The Irish have always been associated with the Grand National, due to two Irish fox-hunting gentlemen Edmund Bake and Cornelius O’Callaghan having given birth to the word ‘steeplechase’ back in 1752. It only seems appropriate given the races origins that the Irish have the greatest overseas impact at the Aintree Grand National, which is run over roughly the same distance as the original country chase from St John’s Church Buttevant to St Marys Church at Doneraile, County Cork.
Irish jockeys and Irish-bred horses have always enjoyed considerable success at Aintree, and there have been 24 winners of the race trained in Ireland since the first Grand National back in 1839. The first was Coolreagh-bred Matthew who won the race in 1847, the 10-1 joint favourite. The next was Abd-El-Kader who became the first dual winner of the Grand National in 1850 and 1851. A long wait and 24 years later The Liberator triumphed, having finished third behind Austerlitz two years earlier.
L’Escargot became the second ever horse to win both the National and the Cheltenham Gold, but unfortunately didn’t do it in the same season as Golden Miller had. He finished third, second and finally first in the Grand Nationals of 1973, 1974 and 1975 respectively, winning by 15 lengths. Trained by Dan Moore of the Fairyhouse yard he beat Red Rum who had won the previous two seasons and went on to win again in 1977.

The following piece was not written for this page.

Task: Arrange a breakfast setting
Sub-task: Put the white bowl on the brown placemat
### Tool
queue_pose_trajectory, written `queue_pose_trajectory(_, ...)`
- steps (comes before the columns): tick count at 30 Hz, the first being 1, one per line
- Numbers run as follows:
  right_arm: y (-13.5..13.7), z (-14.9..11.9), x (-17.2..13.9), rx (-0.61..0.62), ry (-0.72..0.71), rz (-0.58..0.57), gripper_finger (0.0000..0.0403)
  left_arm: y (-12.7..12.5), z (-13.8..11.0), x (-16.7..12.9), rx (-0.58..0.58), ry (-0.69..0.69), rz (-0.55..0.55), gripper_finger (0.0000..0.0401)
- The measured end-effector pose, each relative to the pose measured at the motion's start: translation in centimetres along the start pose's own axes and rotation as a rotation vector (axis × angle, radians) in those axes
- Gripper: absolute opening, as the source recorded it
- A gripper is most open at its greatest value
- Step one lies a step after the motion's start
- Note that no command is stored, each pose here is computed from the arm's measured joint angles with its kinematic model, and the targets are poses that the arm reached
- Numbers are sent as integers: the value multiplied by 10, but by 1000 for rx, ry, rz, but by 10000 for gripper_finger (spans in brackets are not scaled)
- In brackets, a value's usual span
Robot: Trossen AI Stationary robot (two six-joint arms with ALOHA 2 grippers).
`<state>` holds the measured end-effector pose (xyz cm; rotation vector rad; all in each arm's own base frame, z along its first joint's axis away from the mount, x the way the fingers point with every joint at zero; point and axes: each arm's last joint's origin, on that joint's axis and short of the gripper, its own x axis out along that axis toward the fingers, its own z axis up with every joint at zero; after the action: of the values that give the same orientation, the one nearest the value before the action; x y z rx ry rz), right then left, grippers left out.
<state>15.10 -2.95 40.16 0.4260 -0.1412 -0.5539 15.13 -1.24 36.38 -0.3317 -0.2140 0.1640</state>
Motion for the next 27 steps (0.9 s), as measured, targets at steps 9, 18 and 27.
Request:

Jockey of L’Escargot Tommy Carberry trained 1999 Irish and English National winner Bobbyjo, who was ridden by Tommy’s son Paul. The father-son combo quickly caught on and in 2000 Papillon won, with Ted Walsh training and son Ruby riding his first National. 2003 saw Monty’s Pass be victorious by 12 lengths, while Ruby Walsh secured his second National victory on Hedgehunter in 2005. Hedgehunter was a runner up in 2006 behind Irish-trained Numbersixvalverde, Martin Brassil’s first runner in the National.
The Irish were successful again in 2007 with Silver Birch who beat McKelvey by three quarters of a length, and again in 2008 with Comply Or Die, proving that the Irish really do have what it takes in the great race!